### Task to carry out
Apart from the pictures, print the data below exactly as given.

### Supplied data
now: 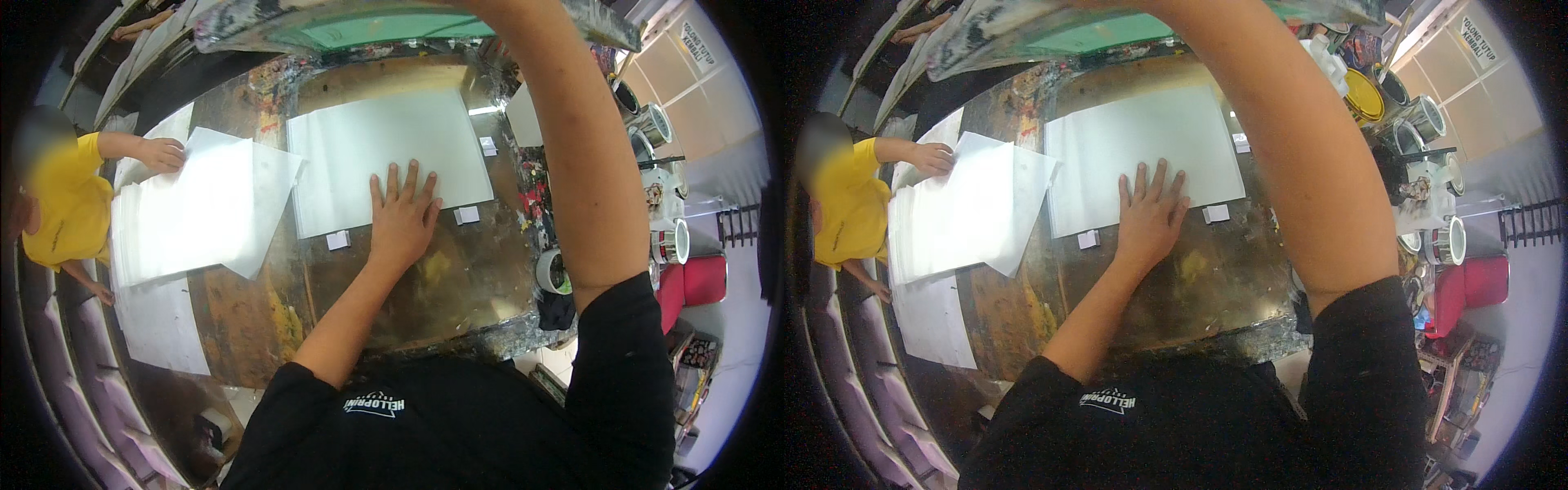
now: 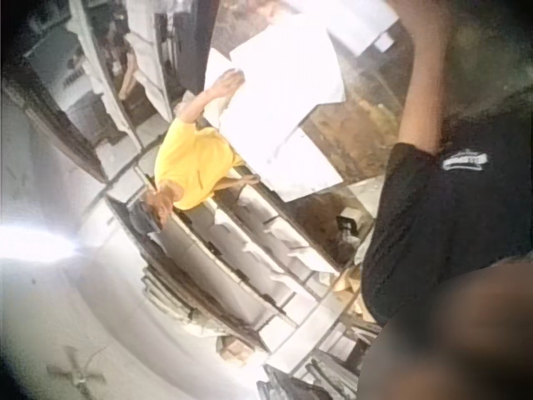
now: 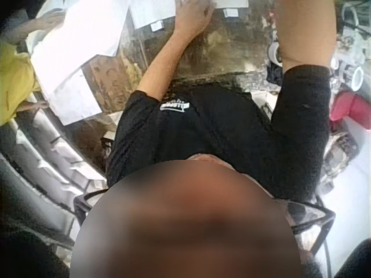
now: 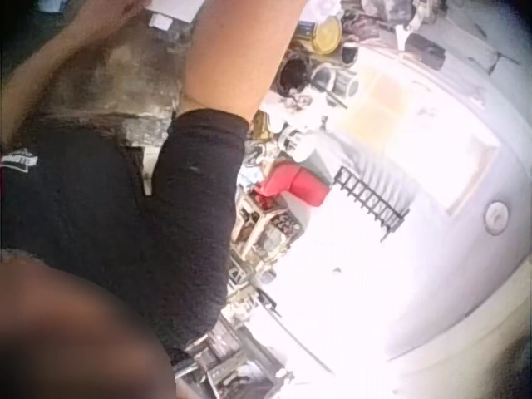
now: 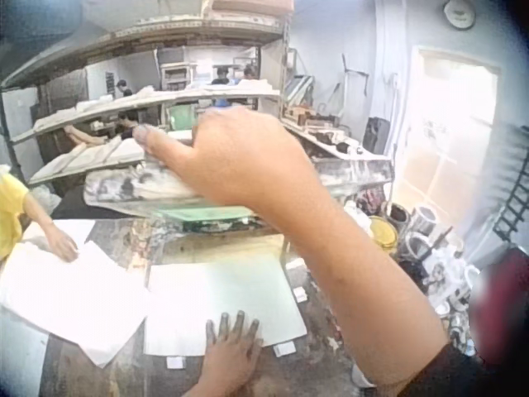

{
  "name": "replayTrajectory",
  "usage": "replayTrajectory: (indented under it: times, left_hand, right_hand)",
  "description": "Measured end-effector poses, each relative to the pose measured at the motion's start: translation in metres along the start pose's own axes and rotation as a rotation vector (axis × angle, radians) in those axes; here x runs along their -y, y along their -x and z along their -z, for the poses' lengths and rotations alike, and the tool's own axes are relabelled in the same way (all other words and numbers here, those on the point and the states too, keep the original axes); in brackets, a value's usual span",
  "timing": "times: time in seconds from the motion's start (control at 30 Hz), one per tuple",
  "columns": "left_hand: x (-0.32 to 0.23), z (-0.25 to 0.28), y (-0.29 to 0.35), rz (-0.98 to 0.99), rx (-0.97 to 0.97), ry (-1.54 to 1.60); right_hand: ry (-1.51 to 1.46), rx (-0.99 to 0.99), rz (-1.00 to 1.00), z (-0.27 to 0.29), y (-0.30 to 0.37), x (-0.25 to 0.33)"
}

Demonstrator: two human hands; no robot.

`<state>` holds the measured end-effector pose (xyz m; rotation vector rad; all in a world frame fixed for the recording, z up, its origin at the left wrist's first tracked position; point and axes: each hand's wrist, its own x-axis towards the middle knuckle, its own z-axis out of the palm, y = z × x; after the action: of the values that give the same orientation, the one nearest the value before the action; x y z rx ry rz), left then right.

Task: The person performs screen printing by placing white sheets on a table, aligning a screen frame, and using a squeegee to pull ink across the mesh. They repeat the process for multiple sheets, lifting the screen and moving each printed sheet aside.

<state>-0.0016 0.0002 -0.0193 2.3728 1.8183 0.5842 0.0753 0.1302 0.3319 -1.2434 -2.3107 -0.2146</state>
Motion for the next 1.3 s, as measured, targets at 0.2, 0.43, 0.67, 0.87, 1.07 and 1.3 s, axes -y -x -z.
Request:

### Response area
now: 
now: 
now: 
now: 
now: 

{
  "name": "replayTrajectory",
  "usage": "replayTrajectory: (indented under it: times, left_hand, right_hand)",
  "description": "Measured end-effector poses, each relative to the pose measured at the motion's start: translation in metres along the start pose's own axes and rotation as a rotation vector (axis × angle, radians) in those axes; here x runs along their -y, y along their -x and z along their -z, for the poses' lengths and rotations alike, and the tool's own axes are relabelled in the same way (all other words and numbers here, those on the point and the states too, keep the original axes); in brackets, a value's usual span",
  "timing": "times: time in seconds from the motion's start (control at 30 Hz), one per tuple",
  "columns": "left_hand: x (-0.32 to 0.23), z (-0.25 to 0.28), y (-0.29 to 0.35), rz (-0.98 to 0.99), rx (-0.97 to 0.97), ry (-1.54 to 1.60); right_hand: ry (-1.51 to 1.46), rx (-0.99 to 0.99), rz (-1.00 to 1.00), z (-0.27 to 0.29), y (-0.30 to 0.37), x (-0.25 to 0.33)"
}

Demonstrator: two human hands; no robot.

`<state>` holds the measured end-effector pose (xyz m; rotation vector rad; all in a world frame fixed for the recording, z up, its origin at the left wrist's first tracked position; point and axes: each hand's wrist, its own x-axis towards the middle knuckle, its own z-axis out of the palm, y = z × x; after the action: of the values that give the same orientation, the one nearest the value before the action; x y z rx ry rz), left then right.

Task: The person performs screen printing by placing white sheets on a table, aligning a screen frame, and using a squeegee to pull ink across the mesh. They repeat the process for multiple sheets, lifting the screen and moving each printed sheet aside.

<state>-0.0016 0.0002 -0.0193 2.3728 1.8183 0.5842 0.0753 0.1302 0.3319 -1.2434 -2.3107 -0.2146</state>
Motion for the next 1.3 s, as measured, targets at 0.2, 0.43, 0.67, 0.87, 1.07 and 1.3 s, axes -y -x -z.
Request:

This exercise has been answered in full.